Y pensar que todo comenzó aquella tarde de verano. Pesabas cuarenta y ocho kilos. Un peso normal, como el de todas las chicas de tu edad. Si me hubiesen dicho entonces en qué te ibas a convertir, no lo hubiese creído. Me habría echado a reír. Una chica como tú, no podía caer en semejante trampa. Y, sin embargo...aquí estás.
El principio de esta historia lo marcan dos ojos verdes. Dos ojazos que atraían las miradas de todas las chicas por allí por donde iban. Tú, como era de esperar, no ibas a ser una excepción. Quedaste embrujada en cuanto esos ojos se encontraron con los tuyos. Ojos azules y ojos verdes. Cielo y tierra.
No mereció la pena: por aquella maldita mirada cruzaste océanos y mares; por aquellos ojos, que te desarmaban con sólo mirarte, lloraste más de una vez; por sentir el sabor de sus labios eras capaz de morir.
Te miro y me pregunto, ¿qué hiciste? Arrojaste tu vida por la borda tan sólo por él...tan sólo por él. Es cierto que era bastante atractivo. Venía de buena familia, era encantador con tus padres, el dinero no le faltaba, tenía amigos, era popular...y también fingía amarte, lo hacía bien. Tanto, que ni siquiera te diste cuenta. Tú, que siempre fuiste la que tenía los pies sobre la tierra. La responsable, la que estaba en sus cabales, ¿de verdad valió la pena cambiar tanto por alguien? Por alguien, que luego, después de haberte arrastrado hasta un pozo sin fondo, te susurró al oído que no te amaba.
Pobrecita, recuerdo tu dolor, aquel día fue el más negro y oscuro de todos los que tú habías pasado. Le diste tanto... lo único que te ofreció cuando te vio en este estado fueron tres palabras, siete letras, nueve caracteres... (No te amo). Te abandonó.

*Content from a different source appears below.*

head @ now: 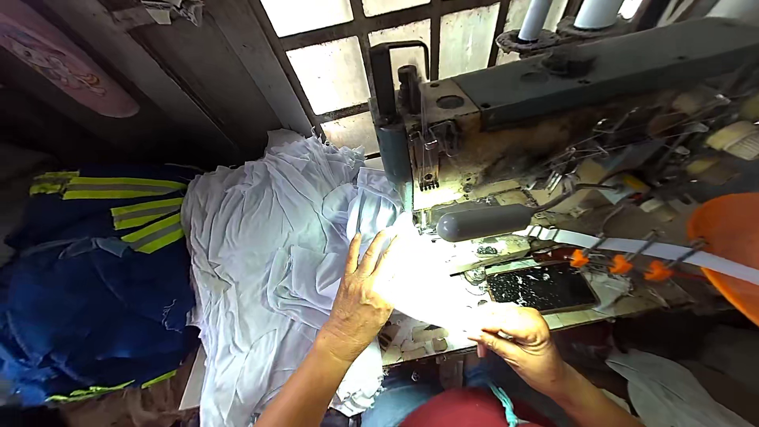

Cambiaste para que se fijara en ti. Te mutilaste a ti misma. Él te pidió salir, cierto. Pero tan sólo lo hizo...ni tan siquiera entiendo sus motivos. Si dijese que fue para divertirse sería demasiado cruel, y si alegase que fue porque le gustabas, ¿por qué te dejó entonces? Tal vez cuando te vio más delgada se sintió atraído por ti, y cuando reparó en que cada vez tenías peor aspecto, en que cada vez se te notaban más los huesos...quizás se asustó. Quizás comprendió que la broma había llegado demasiado lejos, que no se puede jugar con los sentimientos y el bienestar de una persona.
Llevas semanas, meses, aquí. Te aseguro que comprendo tu deseo de marcharte. Y tras recapitular la historia entera después de tanto tiempo, comprendo. Los médicos antes me parecían completos paranoicos respecto a tu físico y ahora veo de qué se preocupan. Ahora veo que realmente ese estúpido chulito de barrio podía haberte matado.
Comienzo a llorar y llorar. Me ahogo en un mar que constituyen mis propias lágrimas. Ahora mismo pienso que eres tonta, que te vas a morir. Pienso que la gente tiene razón, y que eres toda huesos. No vale la pena morir así. Te diría que eres la persona más tonta del universo. Pero sé que no me vas a entender, eres tan sólo un reflejo. Y también sé, que no puedo reprocharte nada, porque tú eres yo.